3

I have a string, from which I want to keep text inside a pair of brackets and remove everything outside of the brackets:

Hello [123] {45} world (67)
Hello There (8) [9] {0}

Desired output:
[123] {45} (67) (8) [9] {0}

Code tried but fails:

$re = '/[^()]*+(\((?:[^()]++|(?1))*\))[^()]*+/';
$text = preg_replace($re, '$1', $text);
www.friend0.in
  • 269
  • 1
  • 2
  • 9

3 Answers3

5

If the values in the string are always an opening bracket paired up with a closing bracket and no nested parts, you can match all the bracket pairs which you want to keep, and match all other character except the brackets that you want to remove.

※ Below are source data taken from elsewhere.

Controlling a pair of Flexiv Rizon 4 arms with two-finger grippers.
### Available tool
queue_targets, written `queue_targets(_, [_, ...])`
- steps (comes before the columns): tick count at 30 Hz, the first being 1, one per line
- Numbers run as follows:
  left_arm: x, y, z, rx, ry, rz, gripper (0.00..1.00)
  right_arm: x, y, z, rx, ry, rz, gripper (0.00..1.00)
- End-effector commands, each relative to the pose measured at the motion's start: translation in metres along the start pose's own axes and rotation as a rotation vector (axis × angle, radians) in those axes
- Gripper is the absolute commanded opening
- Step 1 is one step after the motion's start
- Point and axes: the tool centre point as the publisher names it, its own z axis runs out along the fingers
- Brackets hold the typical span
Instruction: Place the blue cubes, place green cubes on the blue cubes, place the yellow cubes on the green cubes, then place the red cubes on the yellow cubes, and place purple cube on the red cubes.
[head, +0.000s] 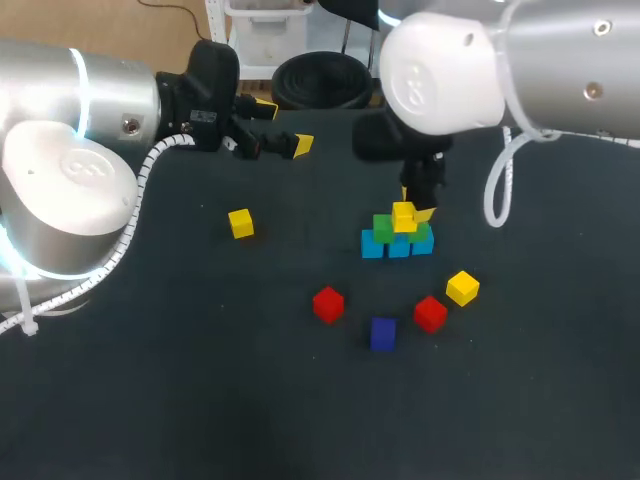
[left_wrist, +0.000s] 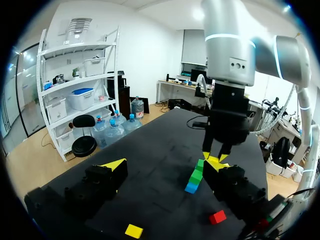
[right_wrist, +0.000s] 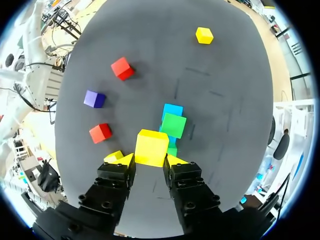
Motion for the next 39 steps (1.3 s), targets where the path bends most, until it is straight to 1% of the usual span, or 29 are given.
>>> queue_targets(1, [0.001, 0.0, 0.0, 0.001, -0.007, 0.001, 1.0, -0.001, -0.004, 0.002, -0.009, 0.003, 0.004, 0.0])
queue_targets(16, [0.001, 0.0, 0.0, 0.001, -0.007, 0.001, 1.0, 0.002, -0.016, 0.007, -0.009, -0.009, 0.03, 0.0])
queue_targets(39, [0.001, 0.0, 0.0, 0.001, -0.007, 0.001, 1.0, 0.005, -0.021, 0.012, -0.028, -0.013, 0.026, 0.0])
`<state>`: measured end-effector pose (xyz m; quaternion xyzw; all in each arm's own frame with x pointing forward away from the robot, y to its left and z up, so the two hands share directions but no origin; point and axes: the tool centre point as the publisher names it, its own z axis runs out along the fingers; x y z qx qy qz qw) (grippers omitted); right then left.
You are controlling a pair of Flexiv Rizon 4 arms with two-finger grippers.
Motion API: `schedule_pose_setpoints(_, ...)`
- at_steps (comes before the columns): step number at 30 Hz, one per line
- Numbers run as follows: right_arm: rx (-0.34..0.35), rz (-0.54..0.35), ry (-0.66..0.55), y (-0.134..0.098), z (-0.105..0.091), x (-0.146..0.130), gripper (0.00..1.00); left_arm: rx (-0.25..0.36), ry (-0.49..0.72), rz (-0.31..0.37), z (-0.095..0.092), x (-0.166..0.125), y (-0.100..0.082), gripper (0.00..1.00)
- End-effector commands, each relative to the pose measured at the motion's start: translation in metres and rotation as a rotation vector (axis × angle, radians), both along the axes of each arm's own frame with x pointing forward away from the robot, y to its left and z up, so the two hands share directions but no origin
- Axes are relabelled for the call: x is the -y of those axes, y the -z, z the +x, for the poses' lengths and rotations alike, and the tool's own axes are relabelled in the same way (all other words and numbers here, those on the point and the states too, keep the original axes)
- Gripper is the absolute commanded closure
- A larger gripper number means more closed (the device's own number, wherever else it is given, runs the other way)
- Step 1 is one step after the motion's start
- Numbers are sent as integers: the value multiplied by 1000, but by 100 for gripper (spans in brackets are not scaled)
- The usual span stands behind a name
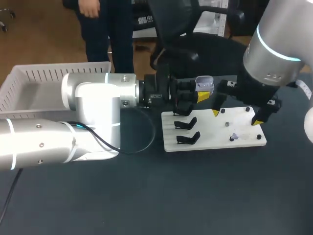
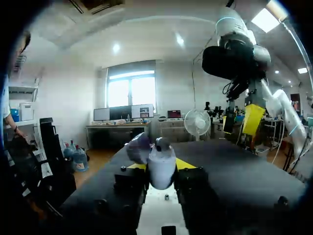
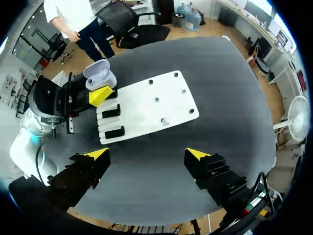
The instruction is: Pick up each earbud case from the left stands, insert the matching earbuds, close the lid, and place the case in the box.
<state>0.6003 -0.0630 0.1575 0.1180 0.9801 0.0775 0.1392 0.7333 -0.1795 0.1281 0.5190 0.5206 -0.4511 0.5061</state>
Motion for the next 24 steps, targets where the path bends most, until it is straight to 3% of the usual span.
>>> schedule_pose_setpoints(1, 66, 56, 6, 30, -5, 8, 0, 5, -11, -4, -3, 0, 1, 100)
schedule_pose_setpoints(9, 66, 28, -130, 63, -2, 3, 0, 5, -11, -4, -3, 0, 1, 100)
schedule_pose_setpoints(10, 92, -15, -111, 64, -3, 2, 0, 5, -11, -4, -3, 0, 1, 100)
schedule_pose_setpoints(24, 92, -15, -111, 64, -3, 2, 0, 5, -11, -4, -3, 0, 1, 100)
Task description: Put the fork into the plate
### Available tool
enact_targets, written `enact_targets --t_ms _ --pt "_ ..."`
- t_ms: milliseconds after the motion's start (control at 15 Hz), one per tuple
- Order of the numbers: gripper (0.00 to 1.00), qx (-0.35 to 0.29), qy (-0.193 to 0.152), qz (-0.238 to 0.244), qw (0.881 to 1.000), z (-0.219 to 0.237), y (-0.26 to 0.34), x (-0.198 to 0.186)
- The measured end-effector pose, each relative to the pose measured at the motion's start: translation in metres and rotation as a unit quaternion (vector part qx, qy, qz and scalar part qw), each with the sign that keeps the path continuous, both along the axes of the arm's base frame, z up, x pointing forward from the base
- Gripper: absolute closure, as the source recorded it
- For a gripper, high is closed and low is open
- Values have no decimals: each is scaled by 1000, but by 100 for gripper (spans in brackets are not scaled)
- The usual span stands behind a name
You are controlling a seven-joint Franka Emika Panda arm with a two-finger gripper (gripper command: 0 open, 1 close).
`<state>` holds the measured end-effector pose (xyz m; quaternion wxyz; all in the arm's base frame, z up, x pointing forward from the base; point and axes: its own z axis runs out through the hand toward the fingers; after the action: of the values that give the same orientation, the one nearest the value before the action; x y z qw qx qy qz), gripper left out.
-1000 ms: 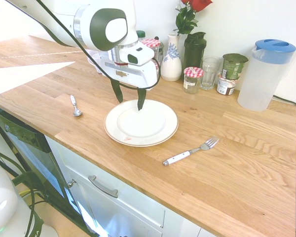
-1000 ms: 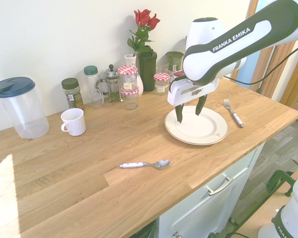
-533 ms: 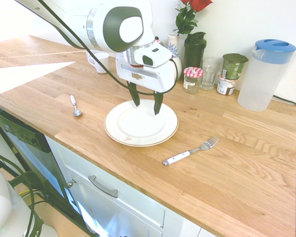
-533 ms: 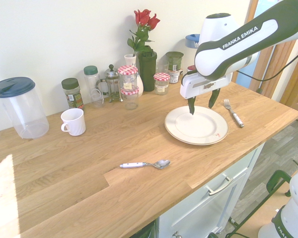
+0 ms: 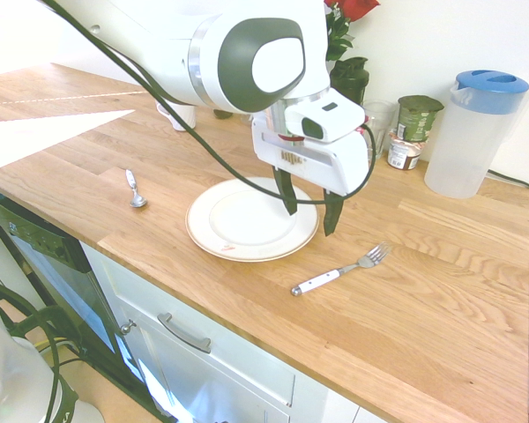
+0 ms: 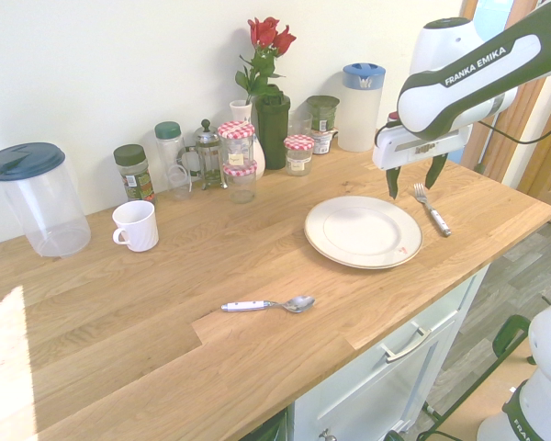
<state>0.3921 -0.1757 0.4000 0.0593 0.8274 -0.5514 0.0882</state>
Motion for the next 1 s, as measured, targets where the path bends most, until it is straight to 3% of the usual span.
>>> enact_targets --t_ms 467,1000 --pt "0 7 6 -49 999 -15 -32 -52" --pt "0 22 2 -80 997 -52 -52 -68"
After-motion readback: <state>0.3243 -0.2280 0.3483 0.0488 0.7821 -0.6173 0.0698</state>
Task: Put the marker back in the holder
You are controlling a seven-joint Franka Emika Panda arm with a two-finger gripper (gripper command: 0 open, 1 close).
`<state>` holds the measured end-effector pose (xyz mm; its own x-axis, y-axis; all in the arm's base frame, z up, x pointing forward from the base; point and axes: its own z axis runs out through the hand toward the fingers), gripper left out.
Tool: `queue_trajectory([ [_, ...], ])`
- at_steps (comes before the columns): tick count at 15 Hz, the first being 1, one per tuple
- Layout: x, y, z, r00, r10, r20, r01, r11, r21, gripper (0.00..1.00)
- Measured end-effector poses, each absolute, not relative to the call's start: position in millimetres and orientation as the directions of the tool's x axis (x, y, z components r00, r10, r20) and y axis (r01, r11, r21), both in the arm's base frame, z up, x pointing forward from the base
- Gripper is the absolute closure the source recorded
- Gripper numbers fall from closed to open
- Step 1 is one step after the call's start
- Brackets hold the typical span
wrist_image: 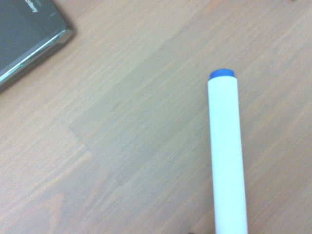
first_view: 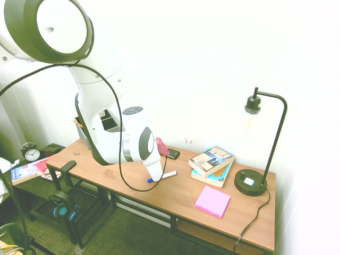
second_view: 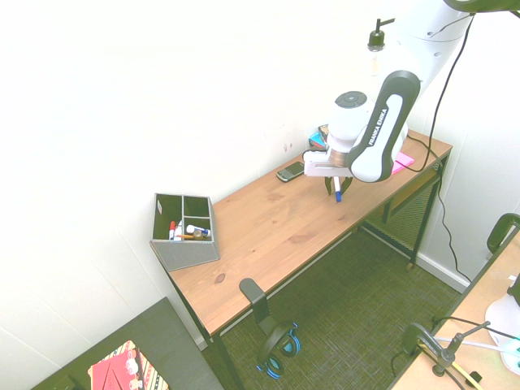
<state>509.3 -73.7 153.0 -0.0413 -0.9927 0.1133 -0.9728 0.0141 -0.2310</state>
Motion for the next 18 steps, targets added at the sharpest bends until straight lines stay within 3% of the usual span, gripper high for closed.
queue_trajectory([
  [8, 510.9, -74.5, 157.5, -0.064, -0.995, 0.071, -0.971, 0.046, -0.233, 1.00],
  [12, 524.3, -10.4, 243.4, -0.075, -0.992, -0.103, -0.966, 0.097, -0.238, 1.00],
  [18, 562.7, 42.7, 362.9, -0.065, -0.886, -0.460, -0.990, 0.116, -0.083, 1.00],
])
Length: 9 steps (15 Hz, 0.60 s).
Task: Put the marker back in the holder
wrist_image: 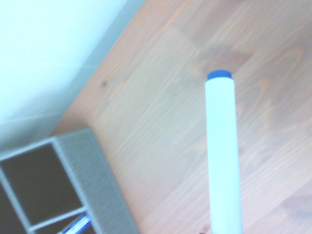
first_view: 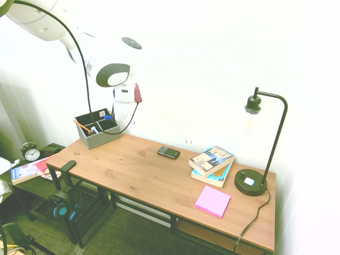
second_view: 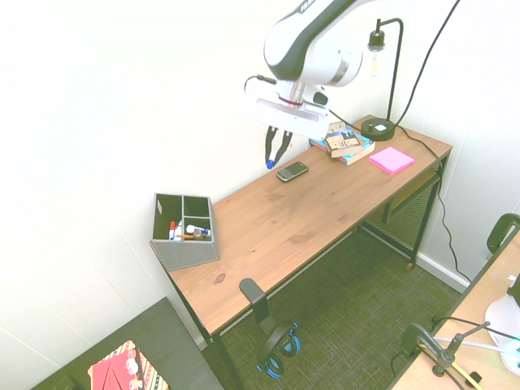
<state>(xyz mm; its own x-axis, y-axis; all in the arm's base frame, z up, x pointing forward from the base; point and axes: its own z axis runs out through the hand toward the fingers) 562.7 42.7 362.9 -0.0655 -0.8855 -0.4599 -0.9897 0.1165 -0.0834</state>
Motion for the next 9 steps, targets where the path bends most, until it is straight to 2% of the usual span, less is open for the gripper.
queue_trajectory([
  [5, 608.5, 91.6, 359.0, -0.112, -0.700, -0.706, -0.993, 0.114, 0.044, 1.00],
  [9, 631.4, 111.7, 329.1, -0.192, -0.578, -0.793, -0.980, 0.161, 0.120, 1.00],
])
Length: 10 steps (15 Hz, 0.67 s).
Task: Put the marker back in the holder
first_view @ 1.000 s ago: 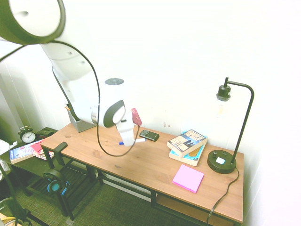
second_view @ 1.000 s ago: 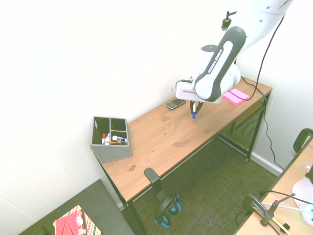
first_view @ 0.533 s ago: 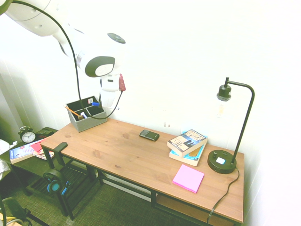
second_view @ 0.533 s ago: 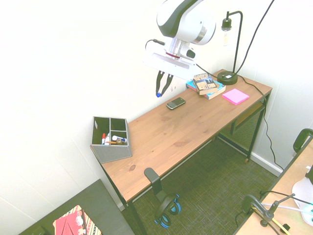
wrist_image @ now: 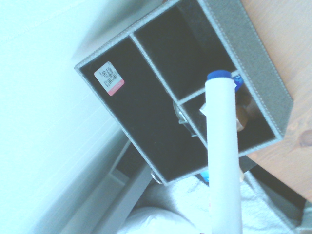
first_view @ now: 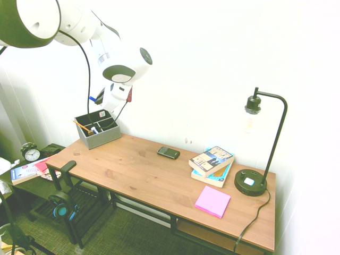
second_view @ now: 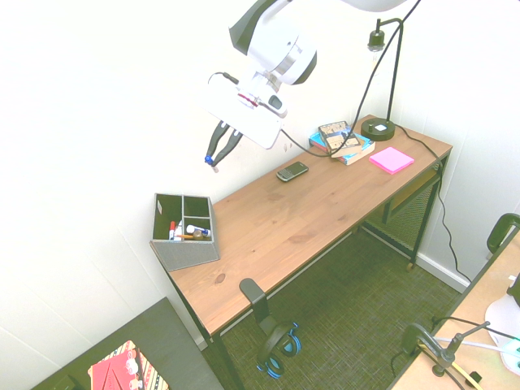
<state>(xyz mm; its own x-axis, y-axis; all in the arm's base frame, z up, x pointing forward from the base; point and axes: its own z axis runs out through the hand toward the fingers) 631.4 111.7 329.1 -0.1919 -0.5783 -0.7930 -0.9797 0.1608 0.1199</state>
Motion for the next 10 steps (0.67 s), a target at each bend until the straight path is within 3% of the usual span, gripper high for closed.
queue_trajectory([
  [10, 658.5, 123.1, 233.4, -0.283, -0.392, -0.875, -0.949, 0.244, 0.197, 1.00],
])
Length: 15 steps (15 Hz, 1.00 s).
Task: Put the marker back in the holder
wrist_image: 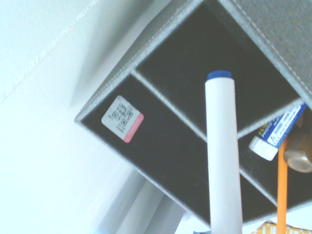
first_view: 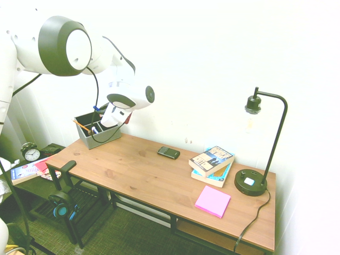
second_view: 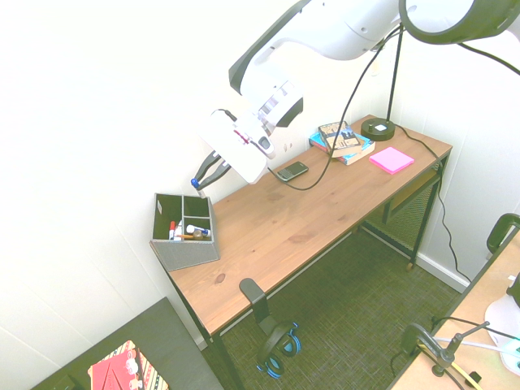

(?:\[[^][]*]|\([^()]*\)|{[^{}]*})(*SKIP)(*F)|[^][(){}]+

Explanation

Regex demo | Php demo

Example code

$re = '/(?:\[[^][]*]|\([^()]*\)|{[^{}]*})(*SKIP)(*F)|[^][(){}]+/m';
$str = 'Hello [123] {45} world (67)
Hello There (8) [9] {0}';

$result = preg_replace($re, '', $str);

echo $result;

Output

[123]{45}(67)(8)[9]{0}

If you want to remove all other values:

(?:\[[^][]*]|\([^()]*\)|{[^{}]*})(*SKIP)(*F)|.

Regex demo

The fourth bird
  • 154,723
  • 16
  • 55
  • 70
  • I will mark this as an answer, just need one more help What if $str has some other characters like @# also outside the bracket which I want to keep. – www.friend0.in Nov 08 '20 at 18:21
  • 1
    @www.friend0.in You can add those characters to the character class at the end to exclude matching them `(?:\[[^][]*]|\([^()]*\)|{[^{}]*})(*SKIP)(*F)|[^][(){}@#]+` See https://regex101.com/r/kGLXjU/1 – The fourth bird Nov 08 '20 at 18:34
  • Hi. Just a follow up question: I need to do the same thing but with the difference that I need the parentheses themselves to go away as well, so in your example I'd need it to return just "1234567890". What do I need to change? – Daniel Malmgren Aug 24 '21 at 09:59
2

Looks like you wanted to target nested stuff as well. There are already questions about how to match balanced parenthesis. Adjust one of those patterns to fit your needs, e.g. something like

$pattern = '/\((?:[^)(]*(?R)?)*+\)|\{(?:[^}{]*+(?R)?)*\}|\[(?:[^][]*+(?R)?)*\]/';

You can try this on Regex101. Extract those with preg_match_all and implode the matches.

if(preg_match_all($pattern, $str, $out) > 0)
  echo implode(' ', $out[0]);

If you need to match the stuff outside, even with this pattern you can use (*SKIP)(*F) that also used @Thefourthbird in his elaborately answer! For skipping the bracketed see this other demo.

bobble bubble
  • 16,888
  • 3
  • 27
  • 46
  • 1
    Haven't seen you for a while, but I remember you created some cool patterns in the past. This one is also very nice :-) +1 – The fourth bird Nov 08 '20 at 17:35
  • 2
    Good to see you again too @Thefourthbird : ) Thanks you! – bobble bubble Nov 08 '20 at 17:37
  • Great code, it also kept the space and thus improved readability. Just need one more help; What if $str has some other characters like @# outside the bracket which I want to keep. – www.friend0.in Nov 08 '20 at 18:21
  • 1
    @www.friend0.in Well, I just used a space for imploding - acutally nothing is left outside, you wrote *remove everything outside of the brackets* : ). If you want to keep the original spaces or add characters, just attach another alternation to the pattern, e.g.: [`|[@# ]`](https://regex101.com/r/MhrA3Z/1/) and implode on empty space. – bobble bubble Nov 08 '20 at 19:35
  • 1
    @www.friend0.in fyi, that you can use this pattern with `(*SKIP)(*F)` as well and match stuff outside the brackets (similar the fourth bird), [see this demo](https://regex101.com/r/YdHGh0/4) - with the difference, that it works on nested stuff. – bobble bubble Nov 09 '20 at 09:55
  • @bobblebubble Thnx a ton buddy for your help & the code – www.friend0.in Nov 10 '20 at 04:18
1

If the brackets are not nested, the following should suffice:

[^[{(\]})]+(?=[[{(]|$)

Demo.

Breakdown:

[^[{(\]})]+     # Match one or more characters except for opening/closing bracket chars.
(?=[[{(]|$)     # A positive Lookahead to ensure that the match is either followed by
                # an opening bracket char or is at the end of the string.